狙いはドフラミンゴの脱退による混乱に乗じてドレスローザ内にある「SMILE工場」の破壊することだった。
工場の破壊が目的でありながらその場所がわからない麦わら一行はグリーンビットでドフラミンゴにシーザーを受け渡すチーム「ウソップ・ロー・ロビン」、サニー留守番チーム「ナミ・チョッパー・ブルック・モモの助」、侍救出・工場破壊チーム「ルフィ・ゾロ・サンジ・フランキー・錦えもん」
に別れ、ルフィは町を調べているうちにコリーダコロシアムの優勝賞品メラメラの実の存在を知り、現状に至るようだ。ちなみに他の仲間とははぐれてしまったらしい。
『だったら尚更、早いところ決着つけてメラメラの実をもらってみんなと合流しなきゃ・・・もしかしたらこのコロシアムも罠かもしれないよ』
「そん時はそん時だ!おれが絶対優勝するからよ、ナマエは辞退していいぞ!」
『わ、私だって修行してちょっとは強くなったもん!それに人出は多いほうがいいでしょ』
「で、でもよー・・・」
今回の大会はルフィから見てもかなりの猛者達が集まっている。もし万が一、ナマエに何かあったらと思うと不安で不安で仕方ないのだ。

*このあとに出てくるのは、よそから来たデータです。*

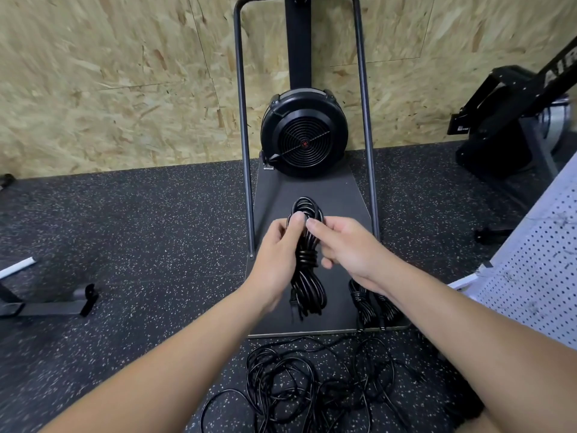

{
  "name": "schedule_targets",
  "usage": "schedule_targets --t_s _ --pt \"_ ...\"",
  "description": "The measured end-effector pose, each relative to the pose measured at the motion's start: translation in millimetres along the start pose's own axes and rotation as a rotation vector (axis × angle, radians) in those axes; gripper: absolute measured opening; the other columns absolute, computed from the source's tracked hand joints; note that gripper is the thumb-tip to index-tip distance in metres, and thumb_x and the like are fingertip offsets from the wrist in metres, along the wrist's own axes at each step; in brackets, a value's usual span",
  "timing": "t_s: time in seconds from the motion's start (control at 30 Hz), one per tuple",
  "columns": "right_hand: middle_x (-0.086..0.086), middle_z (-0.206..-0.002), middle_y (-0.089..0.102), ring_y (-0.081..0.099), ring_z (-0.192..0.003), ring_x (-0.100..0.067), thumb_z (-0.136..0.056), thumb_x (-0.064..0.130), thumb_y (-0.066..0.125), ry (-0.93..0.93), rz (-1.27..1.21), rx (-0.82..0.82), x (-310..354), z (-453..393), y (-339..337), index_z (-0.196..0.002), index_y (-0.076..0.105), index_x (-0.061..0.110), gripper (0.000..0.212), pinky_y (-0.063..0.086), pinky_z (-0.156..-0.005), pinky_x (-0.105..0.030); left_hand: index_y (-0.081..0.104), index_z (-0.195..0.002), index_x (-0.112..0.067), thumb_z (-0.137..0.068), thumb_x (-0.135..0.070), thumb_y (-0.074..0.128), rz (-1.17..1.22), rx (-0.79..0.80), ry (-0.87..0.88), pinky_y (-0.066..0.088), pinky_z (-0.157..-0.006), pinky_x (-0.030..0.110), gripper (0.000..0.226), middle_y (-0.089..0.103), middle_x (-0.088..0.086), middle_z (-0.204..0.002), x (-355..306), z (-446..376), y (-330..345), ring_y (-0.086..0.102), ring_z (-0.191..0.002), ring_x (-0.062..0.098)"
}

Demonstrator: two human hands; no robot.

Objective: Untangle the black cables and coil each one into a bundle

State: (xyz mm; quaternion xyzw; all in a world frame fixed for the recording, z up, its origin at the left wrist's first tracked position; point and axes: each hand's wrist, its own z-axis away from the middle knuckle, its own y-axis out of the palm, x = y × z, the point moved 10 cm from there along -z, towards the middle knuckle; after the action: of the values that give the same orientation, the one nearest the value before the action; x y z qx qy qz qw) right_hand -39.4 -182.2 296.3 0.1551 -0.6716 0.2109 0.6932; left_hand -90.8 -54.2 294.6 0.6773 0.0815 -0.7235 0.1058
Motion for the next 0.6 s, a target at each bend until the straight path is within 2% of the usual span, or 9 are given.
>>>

「や、やっぱりダメだ!おれが絶対勝ってみせるから!」
『大丈夫!絶対に無茶なことはしないから。危なくなったら、棄権するよ』
「・・・ほんとか?」
『うん!』
ほら約束、と昔のように小指を差し出すナマエ。
ナマエはエースとは違い、必ず約束を守ってくれる姉であったことを一番理解していたルフィは渋りながらも、差し出された小指と自分の小指を絡め、きゅっと握る。
「約束だかんな!破ったら承知しねーからな!」
『・・・なんだかルフィ、エースみたい』
弟にまで心配されてしまい、そんなに頼らないかなぁとナマエは苦笑いを浮かべるしかなかった。